• [WHAT IS EXPECTED]:
The word to look for is "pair". Report every line of the entries below that has it.

==*==

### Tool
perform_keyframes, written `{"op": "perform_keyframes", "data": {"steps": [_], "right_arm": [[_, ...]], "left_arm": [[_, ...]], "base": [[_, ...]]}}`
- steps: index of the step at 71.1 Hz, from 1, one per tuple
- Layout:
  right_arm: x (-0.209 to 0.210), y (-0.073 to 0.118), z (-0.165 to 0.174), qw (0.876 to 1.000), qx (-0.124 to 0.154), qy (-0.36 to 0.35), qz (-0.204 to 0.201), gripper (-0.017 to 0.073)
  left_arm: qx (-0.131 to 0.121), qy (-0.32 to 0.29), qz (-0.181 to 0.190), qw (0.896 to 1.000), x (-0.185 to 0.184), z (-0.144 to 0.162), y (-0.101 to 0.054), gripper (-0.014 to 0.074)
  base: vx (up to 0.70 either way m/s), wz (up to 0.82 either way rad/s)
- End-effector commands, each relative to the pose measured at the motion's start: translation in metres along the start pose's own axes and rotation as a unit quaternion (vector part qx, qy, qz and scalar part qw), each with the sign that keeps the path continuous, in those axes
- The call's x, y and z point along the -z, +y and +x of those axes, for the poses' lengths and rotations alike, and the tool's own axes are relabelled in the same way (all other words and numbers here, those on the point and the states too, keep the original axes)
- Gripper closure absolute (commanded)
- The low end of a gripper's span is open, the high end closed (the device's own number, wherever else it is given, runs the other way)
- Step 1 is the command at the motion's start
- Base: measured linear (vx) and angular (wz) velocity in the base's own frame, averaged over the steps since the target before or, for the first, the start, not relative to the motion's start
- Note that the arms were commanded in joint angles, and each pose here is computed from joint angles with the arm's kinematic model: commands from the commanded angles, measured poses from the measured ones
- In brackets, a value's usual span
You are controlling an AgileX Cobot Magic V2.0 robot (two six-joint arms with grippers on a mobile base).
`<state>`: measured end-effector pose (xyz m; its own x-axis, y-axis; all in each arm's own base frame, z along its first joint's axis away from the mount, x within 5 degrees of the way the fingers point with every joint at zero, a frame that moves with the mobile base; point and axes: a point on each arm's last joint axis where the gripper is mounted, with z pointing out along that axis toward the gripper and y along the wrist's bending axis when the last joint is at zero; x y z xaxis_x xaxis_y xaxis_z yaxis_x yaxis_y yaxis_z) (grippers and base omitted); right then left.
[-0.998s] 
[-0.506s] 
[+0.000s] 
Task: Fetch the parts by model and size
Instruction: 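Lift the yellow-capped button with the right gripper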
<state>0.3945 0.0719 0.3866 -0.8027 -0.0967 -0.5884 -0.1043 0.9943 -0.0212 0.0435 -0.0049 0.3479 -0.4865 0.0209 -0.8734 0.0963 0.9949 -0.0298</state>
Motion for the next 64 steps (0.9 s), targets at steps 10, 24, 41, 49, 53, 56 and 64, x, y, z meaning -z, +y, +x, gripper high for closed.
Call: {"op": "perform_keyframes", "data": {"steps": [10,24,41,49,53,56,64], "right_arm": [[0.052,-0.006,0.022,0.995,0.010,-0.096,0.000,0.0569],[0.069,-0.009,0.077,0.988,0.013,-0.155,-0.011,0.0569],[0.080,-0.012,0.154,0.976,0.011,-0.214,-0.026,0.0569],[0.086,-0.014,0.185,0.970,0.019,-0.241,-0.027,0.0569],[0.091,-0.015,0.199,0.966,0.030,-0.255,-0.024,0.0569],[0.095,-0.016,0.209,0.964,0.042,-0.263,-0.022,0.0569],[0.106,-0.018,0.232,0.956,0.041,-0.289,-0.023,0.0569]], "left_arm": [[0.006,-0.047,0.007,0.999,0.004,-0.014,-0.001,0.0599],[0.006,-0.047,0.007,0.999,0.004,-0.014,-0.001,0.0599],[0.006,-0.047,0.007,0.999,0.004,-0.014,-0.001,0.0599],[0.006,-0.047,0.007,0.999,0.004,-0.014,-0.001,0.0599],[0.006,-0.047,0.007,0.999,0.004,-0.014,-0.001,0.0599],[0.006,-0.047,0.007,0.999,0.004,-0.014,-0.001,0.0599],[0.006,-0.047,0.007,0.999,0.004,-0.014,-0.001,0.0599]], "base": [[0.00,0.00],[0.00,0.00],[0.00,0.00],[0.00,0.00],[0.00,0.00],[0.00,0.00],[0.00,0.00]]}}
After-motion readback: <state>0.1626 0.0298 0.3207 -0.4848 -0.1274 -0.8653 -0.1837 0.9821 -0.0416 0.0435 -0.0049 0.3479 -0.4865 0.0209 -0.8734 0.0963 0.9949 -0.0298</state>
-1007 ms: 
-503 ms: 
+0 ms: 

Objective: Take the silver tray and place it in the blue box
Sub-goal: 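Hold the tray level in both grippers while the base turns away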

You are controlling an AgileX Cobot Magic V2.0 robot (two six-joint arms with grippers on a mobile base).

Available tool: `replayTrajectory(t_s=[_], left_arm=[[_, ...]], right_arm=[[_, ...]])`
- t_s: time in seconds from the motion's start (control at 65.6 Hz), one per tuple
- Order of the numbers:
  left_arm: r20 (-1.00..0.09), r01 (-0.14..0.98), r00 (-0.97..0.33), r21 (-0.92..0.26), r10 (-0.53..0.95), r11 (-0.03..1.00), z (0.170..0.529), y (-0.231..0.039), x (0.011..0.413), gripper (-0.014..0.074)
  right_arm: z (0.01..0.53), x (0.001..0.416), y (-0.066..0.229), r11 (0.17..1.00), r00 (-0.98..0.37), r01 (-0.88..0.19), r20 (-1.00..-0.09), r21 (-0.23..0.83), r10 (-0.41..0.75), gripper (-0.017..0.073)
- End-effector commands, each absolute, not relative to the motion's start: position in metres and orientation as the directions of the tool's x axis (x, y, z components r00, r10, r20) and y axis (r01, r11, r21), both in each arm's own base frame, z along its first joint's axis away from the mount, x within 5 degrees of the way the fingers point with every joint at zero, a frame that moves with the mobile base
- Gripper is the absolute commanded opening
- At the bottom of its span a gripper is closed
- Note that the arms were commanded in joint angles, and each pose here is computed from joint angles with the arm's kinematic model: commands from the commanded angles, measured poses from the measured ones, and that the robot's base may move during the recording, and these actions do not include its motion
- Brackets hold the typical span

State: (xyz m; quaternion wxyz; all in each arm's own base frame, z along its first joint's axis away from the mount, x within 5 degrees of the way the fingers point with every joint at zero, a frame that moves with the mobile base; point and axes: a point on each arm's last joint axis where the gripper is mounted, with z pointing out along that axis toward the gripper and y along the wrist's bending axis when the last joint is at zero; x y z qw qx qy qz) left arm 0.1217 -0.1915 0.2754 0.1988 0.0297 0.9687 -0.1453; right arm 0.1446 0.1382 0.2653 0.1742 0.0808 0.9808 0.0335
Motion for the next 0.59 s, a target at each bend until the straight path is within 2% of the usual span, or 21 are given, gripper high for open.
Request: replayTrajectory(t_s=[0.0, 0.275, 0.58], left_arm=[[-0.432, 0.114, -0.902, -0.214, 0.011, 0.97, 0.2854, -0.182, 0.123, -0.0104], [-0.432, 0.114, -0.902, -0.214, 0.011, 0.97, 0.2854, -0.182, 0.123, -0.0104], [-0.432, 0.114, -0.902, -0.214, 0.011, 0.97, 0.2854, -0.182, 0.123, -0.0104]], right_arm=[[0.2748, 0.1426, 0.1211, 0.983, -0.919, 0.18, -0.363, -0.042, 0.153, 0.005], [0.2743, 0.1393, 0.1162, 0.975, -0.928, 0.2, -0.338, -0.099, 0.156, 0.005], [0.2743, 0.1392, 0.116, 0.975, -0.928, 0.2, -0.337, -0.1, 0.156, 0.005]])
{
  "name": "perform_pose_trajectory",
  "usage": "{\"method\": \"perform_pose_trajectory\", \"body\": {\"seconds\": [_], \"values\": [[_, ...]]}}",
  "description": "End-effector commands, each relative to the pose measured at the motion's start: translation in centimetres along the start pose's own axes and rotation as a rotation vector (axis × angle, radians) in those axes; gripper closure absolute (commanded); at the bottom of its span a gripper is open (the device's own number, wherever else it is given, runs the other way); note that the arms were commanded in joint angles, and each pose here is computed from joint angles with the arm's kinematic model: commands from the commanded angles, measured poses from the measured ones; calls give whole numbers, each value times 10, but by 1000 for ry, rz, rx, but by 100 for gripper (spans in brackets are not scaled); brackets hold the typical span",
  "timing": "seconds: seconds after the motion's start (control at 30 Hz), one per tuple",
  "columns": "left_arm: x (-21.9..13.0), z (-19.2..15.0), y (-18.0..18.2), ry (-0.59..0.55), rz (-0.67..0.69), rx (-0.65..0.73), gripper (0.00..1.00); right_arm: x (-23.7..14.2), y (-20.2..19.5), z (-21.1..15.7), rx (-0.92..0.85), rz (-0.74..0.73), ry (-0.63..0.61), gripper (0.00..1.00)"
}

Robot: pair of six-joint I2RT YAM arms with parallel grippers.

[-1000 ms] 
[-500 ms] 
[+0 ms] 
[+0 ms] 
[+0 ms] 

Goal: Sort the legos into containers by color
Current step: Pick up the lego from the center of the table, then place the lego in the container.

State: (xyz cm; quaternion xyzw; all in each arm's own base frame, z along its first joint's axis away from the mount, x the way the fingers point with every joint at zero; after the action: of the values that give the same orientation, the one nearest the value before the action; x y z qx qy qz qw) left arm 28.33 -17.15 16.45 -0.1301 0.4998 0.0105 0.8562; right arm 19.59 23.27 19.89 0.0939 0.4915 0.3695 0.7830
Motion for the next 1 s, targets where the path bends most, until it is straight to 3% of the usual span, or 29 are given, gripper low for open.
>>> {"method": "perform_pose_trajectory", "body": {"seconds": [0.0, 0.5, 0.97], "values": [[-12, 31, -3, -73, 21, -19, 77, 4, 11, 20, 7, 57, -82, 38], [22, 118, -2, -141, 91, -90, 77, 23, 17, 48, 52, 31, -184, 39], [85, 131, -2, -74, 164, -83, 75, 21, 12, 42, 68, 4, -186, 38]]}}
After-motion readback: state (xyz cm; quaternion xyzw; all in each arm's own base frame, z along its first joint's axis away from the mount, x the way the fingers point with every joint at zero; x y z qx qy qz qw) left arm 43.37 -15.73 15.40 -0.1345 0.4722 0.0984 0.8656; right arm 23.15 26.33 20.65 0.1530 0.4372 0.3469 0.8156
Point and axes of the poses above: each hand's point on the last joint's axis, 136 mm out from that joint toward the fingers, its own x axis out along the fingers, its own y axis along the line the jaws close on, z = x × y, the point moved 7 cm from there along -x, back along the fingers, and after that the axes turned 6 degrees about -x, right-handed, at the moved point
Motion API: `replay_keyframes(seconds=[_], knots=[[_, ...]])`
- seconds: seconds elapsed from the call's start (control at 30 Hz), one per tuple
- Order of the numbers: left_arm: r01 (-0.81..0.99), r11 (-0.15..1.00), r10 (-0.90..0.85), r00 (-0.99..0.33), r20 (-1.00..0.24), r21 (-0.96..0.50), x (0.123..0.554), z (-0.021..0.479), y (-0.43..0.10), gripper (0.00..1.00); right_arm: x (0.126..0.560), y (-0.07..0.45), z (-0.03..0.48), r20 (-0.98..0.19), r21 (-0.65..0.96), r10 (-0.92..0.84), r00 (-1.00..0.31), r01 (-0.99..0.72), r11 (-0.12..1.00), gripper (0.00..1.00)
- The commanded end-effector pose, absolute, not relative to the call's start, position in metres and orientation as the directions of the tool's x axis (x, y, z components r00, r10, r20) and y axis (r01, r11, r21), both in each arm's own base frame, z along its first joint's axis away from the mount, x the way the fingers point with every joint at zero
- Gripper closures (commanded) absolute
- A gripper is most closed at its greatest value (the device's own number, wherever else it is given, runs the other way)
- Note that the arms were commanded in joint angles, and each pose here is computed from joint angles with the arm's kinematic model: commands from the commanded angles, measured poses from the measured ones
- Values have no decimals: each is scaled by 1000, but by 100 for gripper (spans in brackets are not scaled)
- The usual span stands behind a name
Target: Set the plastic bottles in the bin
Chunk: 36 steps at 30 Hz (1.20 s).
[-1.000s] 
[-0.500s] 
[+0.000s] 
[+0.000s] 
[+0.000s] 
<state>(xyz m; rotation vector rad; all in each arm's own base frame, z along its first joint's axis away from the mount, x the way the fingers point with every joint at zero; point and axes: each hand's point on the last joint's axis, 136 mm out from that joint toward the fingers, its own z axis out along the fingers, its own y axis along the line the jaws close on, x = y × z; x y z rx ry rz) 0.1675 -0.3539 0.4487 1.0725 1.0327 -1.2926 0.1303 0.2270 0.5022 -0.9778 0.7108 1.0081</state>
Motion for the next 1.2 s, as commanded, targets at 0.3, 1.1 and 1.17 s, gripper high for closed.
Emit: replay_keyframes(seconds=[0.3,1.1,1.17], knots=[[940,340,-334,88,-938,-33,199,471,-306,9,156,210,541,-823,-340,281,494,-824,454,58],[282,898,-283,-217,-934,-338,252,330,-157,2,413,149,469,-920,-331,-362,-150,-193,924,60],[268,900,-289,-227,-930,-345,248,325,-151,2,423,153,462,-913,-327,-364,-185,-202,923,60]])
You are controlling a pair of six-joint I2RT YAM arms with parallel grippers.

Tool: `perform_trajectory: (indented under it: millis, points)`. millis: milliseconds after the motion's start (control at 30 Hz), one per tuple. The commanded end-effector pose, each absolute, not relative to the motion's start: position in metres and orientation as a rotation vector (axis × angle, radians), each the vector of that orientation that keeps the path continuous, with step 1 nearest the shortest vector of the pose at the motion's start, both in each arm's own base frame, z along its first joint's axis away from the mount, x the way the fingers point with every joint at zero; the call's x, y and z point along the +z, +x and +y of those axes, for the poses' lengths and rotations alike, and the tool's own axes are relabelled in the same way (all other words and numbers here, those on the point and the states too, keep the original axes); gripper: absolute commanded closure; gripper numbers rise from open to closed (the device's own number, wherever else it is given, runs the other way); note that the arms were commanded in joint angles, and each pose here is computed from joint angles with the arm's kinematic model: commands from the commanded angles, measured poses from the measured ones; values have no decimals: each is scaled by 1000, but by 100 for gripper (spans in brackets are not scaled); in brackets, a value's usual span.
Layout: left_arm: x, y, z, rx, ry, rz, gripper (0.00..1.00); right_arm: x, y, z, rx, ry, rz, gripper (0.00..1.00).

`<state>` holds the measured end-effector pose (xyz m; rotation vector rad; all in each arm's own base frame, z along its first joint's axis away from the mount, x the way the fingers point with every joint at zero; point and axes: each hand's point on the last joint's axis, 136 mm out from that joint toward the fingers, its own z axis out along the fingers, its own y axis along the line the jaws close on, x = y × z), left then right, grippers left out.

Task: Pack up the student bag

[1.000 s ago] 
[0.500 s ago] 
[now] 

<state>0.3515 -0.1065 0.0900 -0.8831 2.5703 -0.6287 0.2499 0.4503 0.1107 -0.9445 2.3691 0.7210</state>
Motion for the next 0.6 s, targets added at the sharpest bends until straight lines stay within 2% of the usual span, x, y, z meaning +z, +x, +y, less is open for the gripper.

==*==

• [ANSWER TO THE EXERCISE]:
Robot: pair of six-joint I2RT YAM arms with parallel grippers.
You are controlling a pair of six-joint I2RT YAM arms with parallel grippers.

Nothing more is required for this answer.